▸ ABOUT THIS EXERCISE
The entries below contain a stretch that opens with the line containing "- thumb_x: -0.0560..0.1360" and closes with the line containing "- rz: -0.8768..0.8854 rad"; set down that stretch exactly, both ends included, and nothing else.

==== STUDY MATERIAL

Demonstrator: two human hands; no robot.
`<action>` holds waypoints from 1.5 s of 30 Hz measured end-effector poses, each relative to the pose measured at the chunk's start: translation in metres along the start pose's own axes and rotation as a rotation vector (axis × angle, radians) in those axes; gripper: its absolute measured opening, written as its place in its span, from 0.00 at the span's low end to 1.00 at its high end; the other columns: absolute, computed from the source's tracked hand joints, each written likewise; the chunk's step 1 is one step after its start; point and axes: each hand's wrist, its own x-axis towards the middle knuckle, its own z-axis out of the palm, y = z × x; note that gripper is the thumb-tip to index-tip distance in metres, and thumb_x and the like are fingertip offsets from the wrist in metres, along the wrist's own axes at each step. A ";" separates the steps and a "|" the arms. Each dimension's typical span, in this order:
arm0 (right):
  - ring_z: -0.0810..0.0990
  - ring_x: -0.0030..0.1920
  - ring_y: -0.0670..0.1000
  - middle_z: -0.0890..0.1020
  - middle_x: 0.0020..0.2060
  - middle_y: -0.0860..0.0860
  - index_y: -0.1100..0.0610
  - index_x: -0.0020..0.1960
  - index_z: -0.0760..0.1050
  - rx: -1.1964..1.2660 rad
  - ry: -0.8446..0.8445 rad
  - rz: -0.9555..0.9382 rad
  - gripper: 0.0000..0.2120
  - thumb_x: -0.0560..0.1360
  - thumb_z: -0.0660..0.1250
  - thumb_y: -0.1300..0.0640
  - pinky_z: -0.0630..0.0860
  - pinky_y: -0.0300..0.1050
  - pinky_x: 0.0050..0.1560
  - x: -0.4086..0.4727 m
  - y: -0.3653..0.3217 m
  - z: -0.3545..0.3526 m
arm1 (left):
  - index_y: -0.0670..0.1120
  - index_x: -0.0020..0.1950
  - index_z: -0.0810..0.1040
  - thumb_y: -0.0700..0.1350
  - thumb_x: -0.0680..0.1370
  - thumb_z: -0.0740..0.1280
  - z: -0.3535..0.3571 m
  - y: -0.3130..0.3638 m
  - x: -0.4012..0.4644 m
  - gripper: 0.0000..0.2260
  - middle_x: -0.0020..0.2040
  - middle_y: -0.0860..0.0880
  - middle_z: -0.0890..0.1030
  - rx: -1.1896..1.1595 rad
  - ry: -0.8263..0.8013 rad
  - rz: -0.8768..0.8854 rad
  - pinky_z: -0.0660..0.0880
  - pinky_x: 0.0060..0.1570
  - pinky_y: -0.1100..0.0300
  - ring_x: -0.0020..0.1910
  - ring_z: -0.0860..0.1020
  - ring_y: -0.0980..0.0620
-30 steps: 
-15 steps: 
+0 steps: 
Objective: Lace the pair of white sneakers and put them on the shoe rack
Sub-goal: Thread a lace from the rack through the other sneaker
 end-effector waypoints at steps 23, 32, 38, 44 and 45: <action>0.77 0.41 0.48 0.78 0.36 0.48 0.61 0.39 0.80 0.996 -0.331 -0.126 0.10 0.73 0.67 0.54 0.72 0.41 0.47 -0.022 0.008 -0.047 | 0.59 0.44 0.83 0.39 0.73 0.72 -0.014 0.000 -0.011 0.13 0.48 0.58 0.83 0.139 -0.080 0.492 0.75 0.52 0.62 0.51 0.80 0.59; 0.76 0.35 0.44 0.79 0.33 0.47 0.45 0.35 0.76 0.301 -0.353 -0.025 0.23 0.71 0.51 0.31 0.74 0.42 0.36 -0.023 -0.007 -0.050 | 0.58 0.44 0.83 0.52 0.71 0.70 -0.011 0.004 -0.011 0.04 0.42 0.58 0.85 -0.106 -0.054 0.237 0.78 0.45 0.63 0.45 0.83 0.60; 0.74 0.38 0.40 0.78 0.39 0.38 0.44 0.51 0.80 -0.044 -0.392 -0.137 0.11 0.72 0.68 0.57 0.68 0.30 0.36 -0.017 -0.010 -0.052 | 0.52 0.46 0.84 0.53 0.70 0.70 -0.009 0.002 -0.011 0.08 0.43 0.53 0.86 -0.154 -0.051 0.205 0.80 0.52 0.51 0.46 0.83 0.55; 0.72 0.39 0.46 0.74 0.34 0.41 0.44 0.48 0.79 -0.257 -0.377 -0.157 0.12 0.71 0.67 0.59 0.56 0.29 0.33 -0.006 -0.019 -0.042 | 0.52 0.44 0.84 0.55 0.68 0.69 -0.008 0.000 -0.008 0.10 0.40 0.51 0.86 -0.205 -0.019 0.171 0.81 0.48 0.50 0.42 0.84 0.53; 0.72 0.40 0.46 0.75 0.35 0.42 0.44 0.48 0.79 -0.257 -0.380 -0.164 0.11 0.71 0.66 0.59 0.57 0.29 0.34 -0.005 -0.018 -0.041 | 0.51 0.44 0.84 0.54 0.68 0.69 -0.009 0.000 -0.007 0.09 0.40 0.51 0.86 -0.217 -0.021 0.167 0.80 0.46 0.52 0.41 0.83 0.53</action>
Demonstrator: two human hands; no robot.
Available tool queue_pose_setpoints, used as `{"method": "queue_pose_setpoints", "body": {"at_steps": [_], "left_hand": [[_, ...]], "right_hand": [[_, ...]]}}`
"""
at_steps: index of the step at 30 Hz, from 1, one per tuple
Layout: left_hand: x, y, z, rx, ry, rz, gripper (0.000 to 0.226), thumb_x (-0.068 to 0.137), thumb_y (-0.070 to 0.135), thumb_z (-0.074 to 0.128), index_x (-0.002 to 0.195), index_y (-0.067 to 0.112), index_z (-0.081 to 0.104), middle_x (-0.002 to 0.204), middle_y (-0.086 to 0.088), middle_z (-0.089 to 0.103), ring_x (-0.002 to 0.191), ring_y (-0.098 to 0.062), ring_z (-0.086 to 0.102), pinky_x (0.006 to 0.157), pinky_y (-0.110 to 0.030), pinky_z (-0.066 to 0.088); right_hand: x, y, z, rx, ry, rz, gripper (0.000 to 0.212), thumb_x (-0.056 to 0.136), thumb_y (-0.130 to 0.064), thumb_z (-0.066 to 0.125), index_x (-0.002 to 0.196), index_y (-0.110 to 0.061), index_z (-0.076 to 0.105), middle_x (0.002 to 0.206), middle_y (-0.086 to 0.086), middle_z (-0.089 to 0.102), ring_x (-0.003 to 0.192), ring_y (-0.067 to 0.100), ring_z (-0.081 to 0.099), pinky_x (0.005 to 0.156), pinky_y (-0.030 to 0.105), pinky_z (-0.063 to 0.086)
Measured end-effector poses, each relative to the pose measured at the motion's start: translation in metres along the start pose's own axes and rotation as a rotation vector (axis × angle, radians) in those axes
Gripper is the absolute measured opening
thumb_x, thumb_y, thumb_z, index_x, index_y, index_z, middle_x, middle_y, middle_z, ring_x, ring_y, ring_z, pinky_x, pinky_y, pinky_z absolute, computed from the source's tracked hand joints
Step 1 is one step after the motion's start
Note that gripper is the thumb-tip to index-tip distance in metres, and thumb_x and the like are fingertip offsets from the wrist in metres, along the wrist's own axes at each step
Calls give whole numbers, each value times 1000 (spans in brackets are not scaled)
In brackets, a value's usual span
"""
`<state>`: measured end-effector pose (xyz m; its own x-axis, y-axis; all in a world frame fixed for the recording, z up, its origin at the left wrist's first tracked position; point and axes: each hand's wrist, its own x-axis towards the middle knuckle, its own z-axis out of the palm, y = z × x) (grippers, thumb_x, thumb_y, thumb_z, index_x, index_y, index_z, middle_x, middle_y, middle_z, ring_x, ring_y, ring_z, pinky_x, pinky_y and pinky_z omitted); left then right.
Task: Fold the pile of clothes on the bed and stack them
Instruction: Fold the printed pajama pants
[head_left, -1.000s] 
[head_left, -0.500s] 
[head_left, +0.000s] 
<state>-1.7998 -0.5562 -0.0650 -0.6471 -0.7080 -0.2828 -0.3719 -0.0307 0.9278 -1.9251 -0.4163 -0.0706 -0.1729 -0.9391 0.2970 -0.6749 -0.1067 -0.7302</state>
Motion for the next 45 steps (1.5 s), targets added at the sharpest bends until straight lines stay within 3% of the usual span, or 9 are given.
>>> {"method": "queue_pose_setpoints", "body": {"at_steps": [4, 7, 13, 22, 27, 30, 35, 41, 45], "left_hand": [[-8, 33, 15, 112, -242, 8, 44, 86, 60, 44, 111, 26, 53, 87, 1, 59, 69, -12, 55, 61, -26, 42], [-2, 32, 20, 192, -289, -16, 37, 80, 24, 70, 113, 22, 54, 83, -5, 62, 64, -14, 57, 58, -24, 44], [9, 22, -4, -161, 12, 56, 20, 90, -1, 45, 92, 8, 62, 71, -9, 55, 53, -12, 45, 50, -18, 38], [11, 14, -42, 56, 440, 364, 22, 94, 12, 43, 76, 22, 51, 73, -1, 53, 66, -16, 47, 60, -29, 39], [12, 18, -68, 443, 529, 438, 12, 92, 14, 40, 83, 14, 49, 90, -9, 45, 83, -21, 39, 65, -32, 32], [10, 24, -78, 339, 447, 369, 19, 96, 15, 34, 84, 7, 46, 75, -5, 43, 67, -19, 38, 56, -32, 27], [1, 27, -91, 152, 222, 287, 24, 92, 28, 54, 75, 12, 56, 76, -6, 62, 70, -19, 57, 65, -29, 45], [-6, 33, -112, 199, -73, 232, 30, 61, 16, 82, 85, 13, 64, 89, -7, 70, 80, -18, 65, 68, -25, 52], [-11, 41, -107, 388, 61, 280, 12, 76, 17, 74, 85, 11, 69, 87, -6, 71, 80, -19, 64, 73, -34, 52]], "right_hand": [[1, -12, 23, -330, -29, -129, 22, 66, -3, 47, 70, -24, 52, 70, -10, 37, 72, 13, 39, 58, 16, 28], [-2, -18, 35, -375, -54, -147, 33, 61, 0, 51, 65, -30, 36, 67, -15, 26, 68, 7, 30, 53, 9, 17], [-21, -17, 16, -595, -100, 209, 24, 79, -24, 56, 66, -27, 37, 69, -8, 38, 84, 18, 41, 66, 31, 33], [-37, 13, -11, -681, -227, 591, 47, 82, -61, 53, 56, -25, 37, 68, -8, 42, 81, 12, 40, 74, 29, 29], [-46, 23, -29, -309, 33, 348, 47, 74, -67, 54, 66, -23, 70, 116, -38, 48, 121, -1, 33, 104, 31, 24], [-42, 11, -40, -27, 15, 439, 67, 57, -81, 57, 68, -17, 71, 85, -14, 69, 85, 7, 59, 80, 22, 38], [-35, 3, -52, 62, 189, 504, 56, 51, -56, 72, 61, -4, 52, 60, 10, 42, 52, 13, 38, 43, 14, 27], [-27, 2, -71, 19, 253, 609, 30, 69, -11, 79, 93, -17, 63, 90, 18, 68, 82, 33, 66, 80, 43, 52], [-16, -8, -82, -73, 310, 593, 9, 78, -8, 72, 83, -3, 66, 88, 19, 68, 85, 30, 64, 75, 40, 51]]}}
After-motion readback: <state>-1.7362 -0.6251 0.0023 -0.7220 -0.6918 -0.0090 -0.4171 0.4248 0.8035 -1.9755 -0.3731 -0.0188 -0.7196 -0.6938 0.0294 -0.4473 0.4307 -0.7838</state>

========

▸ SOLUTION TO THIS TASK
  - thumb_x: -0.0560..0.1360
  - thumb_z: -0.0660..0.1250
  - thumb_y: -0.1300..0.0640
  - pinky_z: -0.0630..0.0860
  - pinky_y: -0.0300..0.1050
  - pinky_x: 0.0050..0.1560
  - x: -0.4086..0.4727 m
  - y: -0.3653..0.3217 m
  - z: -0.3545..0.3526 m
arm1 (left):
  - index_y: -0.0670..0.1120
  - index_x: -0.0020..0.1950
  - index_z: -0.0810..0.1040
  - thumb_y: -0.0700..0.1350
  - thumb_x: -0.0680..0.1370
  - thumb_z: -0.0740..0.1280
  - z: -0.3535..0.3571 m
  - y: -0.3130..0.3638 m
  - x: -0.4012..0.4644 m
  - gripper: 0.0000..0.2260
  - middle_x: -0.0020..0.2040
  - middle_y: -0.0860..0.0880
  - middle_z: -0.0890..0.1030
  - rx: -1.1896..1.1595 rad
  - ry: -0.8263..0.8013 rad
  - rz: -0.8768..0.8854 rad

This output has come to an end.